Class constructor to get a new GeoInfo instance.

>>> geo_info = GeoInfo(4326, 11., 48., 0.02, 0.02)
>>> affine = geo_info.as_affine()
Parameters:
  • epsg – EPSG code identifying the spatial reference system (e.g., 4326 for WGS84).

  • ulx – upper left x coordinate in units of the spatial reference system. Should refer to the upper left pixel corner.

  • uly – upper left x coordinate in units of the spatial reference system. Should refer to the upper left pixel corner

  • pixres_x – pixel grid cell size in x direction in units of the spatial reference system.

  • pixres_y – pixel grid cell size in y direction in units of the spatial reference system.

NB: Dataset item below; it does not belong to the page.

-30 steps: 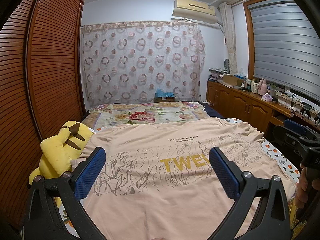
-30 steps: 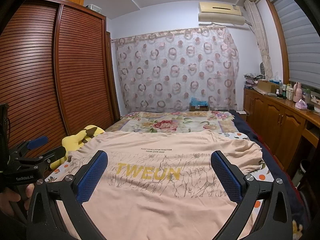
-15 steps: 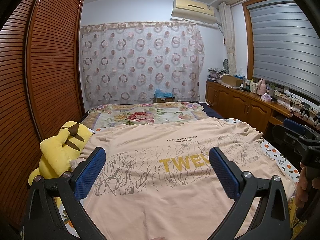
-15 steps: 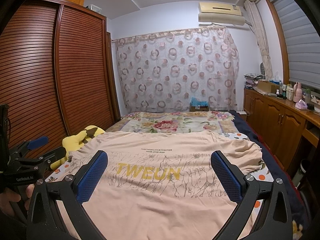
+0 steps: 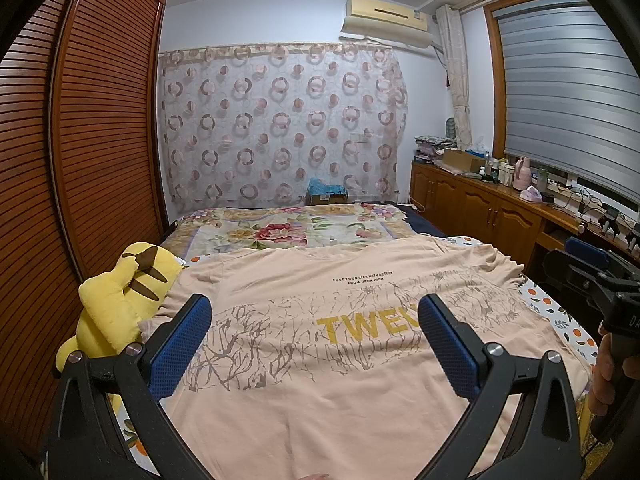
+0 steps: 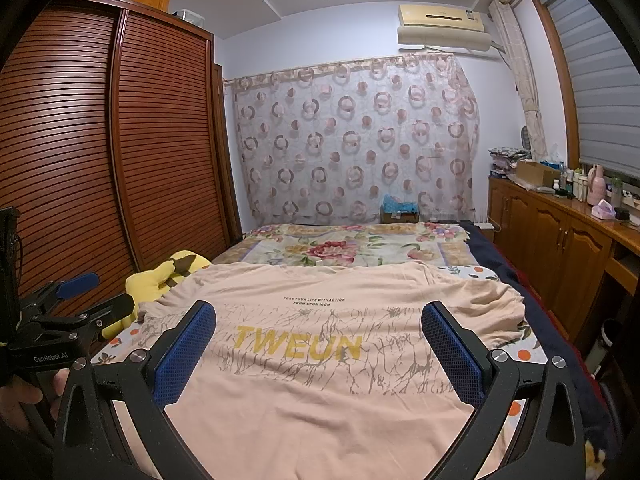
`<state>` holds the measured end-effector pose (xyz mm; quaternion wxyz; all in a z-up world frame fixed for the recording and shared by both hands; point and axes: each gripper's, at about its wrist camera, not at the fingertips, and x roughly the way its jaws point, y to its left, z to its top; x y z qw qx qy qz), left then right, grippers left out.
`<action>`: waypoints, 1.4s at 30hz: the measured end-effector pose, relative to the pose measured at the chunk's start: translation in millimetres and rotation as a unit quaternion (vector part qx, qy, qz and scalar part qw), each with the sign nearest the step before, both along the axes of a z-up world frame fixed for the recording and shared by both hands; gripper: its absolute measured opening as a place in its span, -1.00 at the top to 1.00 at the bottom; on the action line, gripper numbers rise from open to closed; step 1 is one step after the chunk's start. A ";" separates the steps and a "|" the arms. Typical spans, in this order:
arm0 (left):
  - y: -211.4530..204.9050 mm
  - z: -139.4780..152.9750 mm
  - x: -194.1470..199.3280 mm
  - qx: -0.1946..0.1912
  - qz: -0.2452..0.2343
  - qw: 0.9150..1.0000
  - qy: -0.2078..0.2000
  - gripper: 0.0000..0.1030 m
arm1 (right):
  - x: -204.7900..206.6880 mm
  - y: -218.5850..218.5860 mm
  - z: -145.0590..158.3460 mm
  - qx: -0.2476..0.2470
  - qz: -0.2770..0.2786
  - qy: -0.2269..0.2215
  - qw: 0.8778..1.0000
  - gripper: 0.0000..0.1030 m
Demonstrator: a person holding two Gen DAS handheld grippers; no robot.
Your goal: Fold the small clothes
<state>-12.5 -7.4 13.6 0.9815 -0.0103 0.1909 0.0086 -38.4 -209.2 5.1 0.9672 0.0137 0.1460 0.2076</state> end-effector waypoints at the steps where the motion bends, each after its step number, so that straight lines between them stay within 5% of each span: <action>1: 0.0 0.0 -0.1 0.000 0.000 1.000 0.000 -1.00 | -0.1 0.1 -0.1 0.000 0.001 0.000 1.000 -1.00; 18: 16.7 -22.2 21.4 0.002 0.015 0.999 0.046 -1.00 | 23.7 11.3 -13.4 -0.015 0.049 0.036 0.998 -1.00; 26: 52.8 -47.2 46.9 0.020 0.019 0.996 0.083 -1.00 | 62.1 23.7 -21.5 -0.033 0.083 0.070 0.994 -1.00; 33: 89.7 -59.0 61.7 -0.006 -0.004 0.993 0.117 -1.00 | 110.1 29.5 -33.0 -0.054 0.112 0.131 0.984 -0.95; 42: 149.6 -62.9 77.3 -0.021 0.026 0.987 0.154 -1.00 | 133.8 25.2 -29.5 -0.081 0.131 0.169 0.973 -0.95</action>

as_affine() Affine[source]

Returns an rasterio.Affine compatible affine transformation

Returns:

GeoInfo instance as rasterio.Affine

classmethod from_affine(affine: Affine, epsg: int)[source]

Returns a GeoInfo instance from a rasterio.Affine object

Parameters:
  • affinerasterio.Affine object

  • epsg – EPSG code identifying the spatial coordinate system

Returns:

new GeoInfo instance

class eodal.core.band.WavelengthInfo(central_wavelength: int | float, wavelength_unit: str, band_width: int | float | None = 0.0)[source]

Bases: object

Class for storing information about the spectral wavelength of a raster band. Many optical sensors record data in spectral channels with a central wavelength and spectral band width.

Attrib central_wavelength:

central spectral wavelength.

Attrib band_width:

spectral band width. This is defined as the difference between the upper and lower spectral wavelength a sensor is recording in a spectral channel.

Attrib wavelength_unit:

physical unit in which central_wavelength and band_width are recorded. Usually ‘nm’ (nano-meters) or ‘um’ (micro-meters)

__init__(central_wavelength: int | float, wavelength_unit: str, band_width: int | float | None = 0.0)[source]

Constructor to derive a new WavelengthInfo instance for a (spectral) raster band.

Parameters:
  • central_wavelength – central wavelength of the band

  • wavelength_unit – physical unit in which the wavelength is provided

  • band_width – width of the spectral band (optional). If not provided assumes a width of zero wavelength units.